The cations M 2+ are situated on the corners and the center of the unit cell (Wyckoff site 2a). Consequently, the octahedral coordination of the M 2+ cations is made up by a square planar coordination within the zwölfer ring and two oxygen atoms from adjacent layers leading to in total three involved layers per coordination sphere (Figure 5). This is in contrast to Ca[B2(SO4)4] and α‐Mg[B2(SO4)4], where the coordination environments involve only two layers. The resulting Co−O distances of 205.27(15)–212.33(14) pm and Mg−O distances of 202.77(11)–208.28(10) pm, respectively, are in agreement with the sum of the ionic radii (∑r ion(Co‐O)=210 pm and ∑r ion(Mg‐O)=207 pm). The coordination environment as well as electrostatic consistency of the structure model were confirmed by calculations based on the MAPLE concept (Tables S8, S10, S11 in the Supporting Information).

Figure 5

Octahedral coordination environment of the Mg2+ ions in β‐Mg[B2(SO4)4] (left) and the location of those octahedra in the zwölfer ring with the two additional oxygen atoms stemming from the adjacent layers (right).

Both structures, the α‐ and the β‐modification, show silicate‐analogous topologies.
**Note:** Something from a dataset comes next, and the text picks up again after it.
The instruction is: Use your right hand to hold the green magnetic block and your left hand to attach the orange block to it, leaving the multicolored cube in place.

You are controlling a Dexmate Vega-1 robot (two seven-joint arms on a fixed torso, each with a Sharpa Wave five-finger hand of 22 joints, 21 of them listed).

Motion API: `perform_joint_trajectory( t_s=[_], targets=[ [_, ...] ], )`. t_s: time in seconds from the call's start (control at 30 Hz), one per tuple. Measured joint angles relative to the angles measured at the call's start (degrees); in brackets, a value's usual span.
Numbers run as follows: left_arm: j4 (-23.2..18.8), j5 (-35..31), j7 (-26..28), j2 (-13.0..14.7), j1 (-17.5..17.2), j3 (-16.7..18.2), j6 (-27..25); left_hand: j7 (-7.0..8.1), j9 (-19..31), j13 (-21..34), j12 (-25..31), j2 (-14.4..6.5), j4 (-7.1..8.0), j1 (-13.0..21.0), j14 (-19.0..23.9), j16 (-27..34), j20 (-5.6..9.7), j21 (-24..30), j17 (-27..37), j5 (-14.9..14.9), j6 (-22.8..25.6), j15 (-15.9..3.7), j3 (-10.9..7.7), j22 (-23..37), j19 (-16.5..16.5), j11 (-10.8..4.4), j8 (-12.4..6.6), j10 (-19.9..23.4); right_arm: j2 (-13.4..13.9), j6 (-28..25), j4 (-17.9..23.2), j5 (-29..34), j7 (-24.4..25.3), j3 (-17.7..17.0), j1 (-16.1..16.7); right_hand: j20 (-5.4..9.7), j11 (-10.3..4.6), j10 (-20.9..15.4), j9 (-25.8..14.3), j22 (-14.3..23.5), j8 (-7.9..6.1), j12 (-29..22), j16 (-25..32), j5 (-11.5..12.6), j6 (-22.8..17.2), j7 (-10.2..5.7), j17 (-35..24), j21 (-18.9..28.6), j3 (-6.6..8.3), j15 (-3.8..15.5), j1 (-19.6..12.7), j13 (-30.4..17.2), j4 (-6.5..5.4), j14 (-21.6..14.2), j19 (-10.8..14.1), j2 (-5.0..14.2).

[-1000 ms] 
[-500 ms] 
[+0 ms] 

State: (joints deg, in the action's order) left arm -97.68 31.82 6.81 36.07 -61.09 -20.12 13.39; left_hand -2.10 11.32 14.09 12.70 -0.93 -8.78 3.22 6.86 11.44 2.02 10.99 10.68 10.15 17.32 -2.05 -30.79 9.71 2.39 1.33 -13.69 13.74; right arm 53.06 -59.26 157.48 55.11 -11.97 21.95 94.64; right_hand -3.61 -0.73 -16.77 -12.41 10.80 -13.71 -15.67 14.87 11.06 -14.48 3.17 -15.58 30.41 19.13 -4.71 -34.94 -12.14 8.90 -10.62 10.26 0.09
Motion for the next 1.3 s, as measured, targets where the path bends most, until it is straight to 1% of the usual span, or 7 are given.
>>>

Although to the best of our knowledge, solely vierer and zwölfer rings next to each other have not been observed so far in silicates, the structure of manganpyrosmallite Mn8[Si6O15](OH, Cl)10 shows both in addition to the sechser rings, dominating the crystal structure. Considering the above‐mentioned supertetrahedral network, an astonishing similarity to hp‐NiB2O4 can be found, where layers of edge‐ and corner‐sharing borate tetrahedra are present (Figure 6).

DFT calculations

To compare the stabilities of α‐M[B2(SO4)4] and β‐M[B2(SO4)4] (M=Mg, Co), the total electronic energies for the polymorphs of both compounds were calculated by means of density functional theory (DFT). The cell volumes for the probed structures are slightly overestimated by dispersion‐corrected PBE‐D3 calculations (α‐Mg[B2(SO4)4]: +6.2 %; β‐Mg[B2(SO4)4]: +5.7 %; α‐Co[B2(SO4)4]: +5.4 %; β‐Co[B2(SO4)4]: +4.9 %). Although a different basis set and xc‐functional was used, the lattice parameters and cell volume for β‐Co[B2(SO4)4] are in good agreement with the recent reported values. Bruns et al. have modelled the structures of the second polymorph for both M[B2(SO4)4] (M=Mg, Co). They find that a “cation between layer”, which we denote as the α‐polymorph, is energetically preferred over a “cation within layer”, which we classify as the β‐polymorph, by 27.7 kJ mol−1. Both Mg polymorphs exhibit almost identical densities, which is confirmed by optimizing the structures and calculating energy versus volume plots (see Table 2). The divalent cation situated between the layers is confirmed to be more stable for Mg[B2(SO4)4] (see Figure 7), although the energy difference obtained with PBE‐D3 is smaller (13 kJ mol−1). Further, the calculated bulk modulus B 0 displays slightly less compressibility of the β‐modification.

Table 2

Experimentally determined structural parameters (rounded to two decimal places, details in Table S7 in the Supporting Information) from Rietveld refinement from α‐ and β‐M[B2(SO4)4] (M=Mg, Co) in comparison with the calculated structural parameters obtained with the PBE‐D3.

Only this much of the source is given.